Once outside of London the film’s palette changes, mixing the enduring features of England – a ruined abbey, a 15th century cottage, and the stately home - with scenes of claustrophobic horror traditionally associated with NIGHT OF THE LIVING DEAD. Murphy’s performance is charming and oddly ethereal, outstanding in the violent finale, while Harris treads an instinctive line between tough posturing and tender protectiveness. Eccleston, heading the gun-toting shreds of devastated authority, swallows his borderline-psychotic role with ease, while Gleeson and Burns’ father/daughter relationship lends ballast. Shooting in digital video suitably captures a coldly clinical style, picking up every drop of rain and eruption of blood. The fast editing and tight framing add a raw brutality to the spasmodic violence, an adrenalised energy which creates particularly strong effects when showing the jarring, slashing movements of ‘infected’, and in the scene where Selina dispatches newly-infected Mark (Noah Huntley) with a machete.

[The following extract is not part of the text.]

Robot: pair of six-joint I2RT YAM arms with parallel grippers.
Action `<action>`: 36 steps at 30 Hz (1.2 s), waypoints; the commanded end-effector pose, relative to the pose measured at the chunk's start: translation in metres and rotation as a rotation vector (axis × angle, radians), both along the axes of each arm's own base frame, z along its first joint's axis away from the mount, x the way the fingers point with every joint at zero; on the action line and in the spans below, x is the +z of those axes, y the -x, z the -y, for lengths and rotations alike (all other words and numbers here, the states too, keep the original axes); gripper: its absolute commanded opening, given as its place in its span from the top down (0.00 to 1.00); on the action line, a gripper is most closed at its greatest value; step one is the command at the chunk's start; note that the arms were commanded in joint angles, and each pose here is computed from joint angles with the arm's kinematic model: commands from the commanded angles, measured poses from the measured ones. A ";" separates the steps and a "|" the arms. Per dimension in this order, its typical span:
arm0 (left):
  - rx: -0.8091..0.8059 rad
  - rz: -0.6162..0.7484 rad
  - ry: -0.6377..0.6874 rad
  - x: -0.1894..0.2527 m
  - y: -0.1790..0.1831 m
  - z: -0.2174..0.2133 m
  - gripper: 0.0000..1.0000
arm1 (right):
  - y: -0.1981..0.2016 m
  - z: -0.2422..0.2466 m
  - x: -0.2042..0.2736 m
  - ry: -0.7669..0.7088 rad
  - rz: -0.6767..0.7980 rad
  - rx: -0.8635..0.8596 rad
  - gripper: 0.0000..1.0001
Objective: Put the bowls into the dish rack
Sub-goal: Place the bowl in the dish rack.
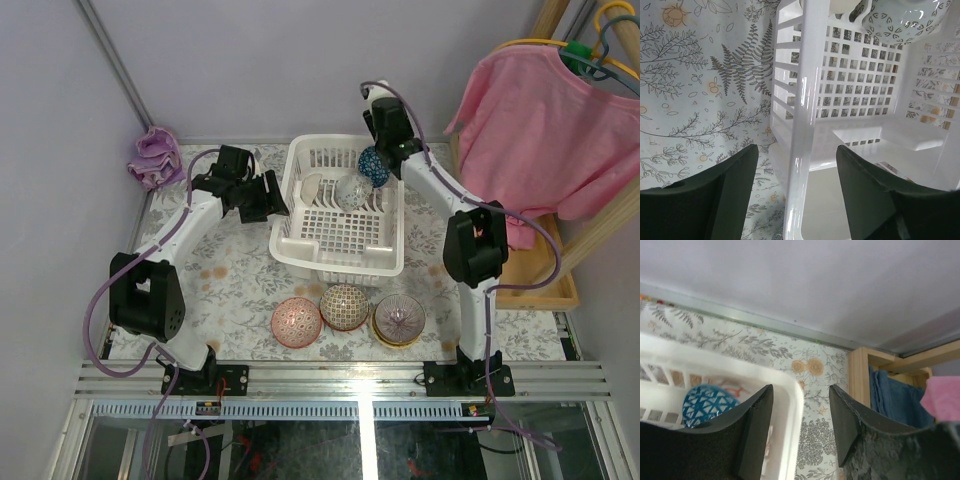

Cillian Murphy wakes up to find London an empty
maze of wreckage and useless landmarks.
maze of wreckage and useless landmarks.
The power of the film is not that it hasn’t been done before, but that it hasn’t been done recently. Floating in 28 DAYS LATER… are lasting cultural artefacts, thoughtful re-imaginings of familiar themes and images explored in British science fiction. Waking in a deserted hospital (The Day of the Triffids), a sequence hinging on a flood of rats (James Herbert), a distrust of laboratories (DOOM WATCH), and the question of if everyone is dead what’s the point in living (THE SURVIVORS), all represent a throwback to fantasy formulae of yore. Furthermore, the depopulated London strikes a chord with an embedded psyche by everything from The War of the Worlds to DOCTOR WHO - THE DALEK INVASION OF EARTH. Consequently, the film acts as a spiritual successor to these streams, but is given a tense post-millennial edge by Boyle’s stripped-down visual aesthetic.
Containing an evocative soundtrack of both peace and rock-guitar fury - a dichotomy that is fitting for a film obsessed with anger and the quest for calm - 28 DAYS LATER… also taps into millennial fears about chemical warfare and viral outbreaks. Released at the onset of the SARS panic, it is also a reflection of our increasingly stressful social interactions, employing the ‘infected’ as a metaphor for the breakdown of our behaviour towards one another. The film suggests that anger has become the defining emotional response in capitalist societies; ‘Rage’ is not an abstract monster, or based on the usual factors that cause violence such as race, religion or gender. Rather, it is a social condition that has no defining boundaries, a new kind of intolerance that is in all of us.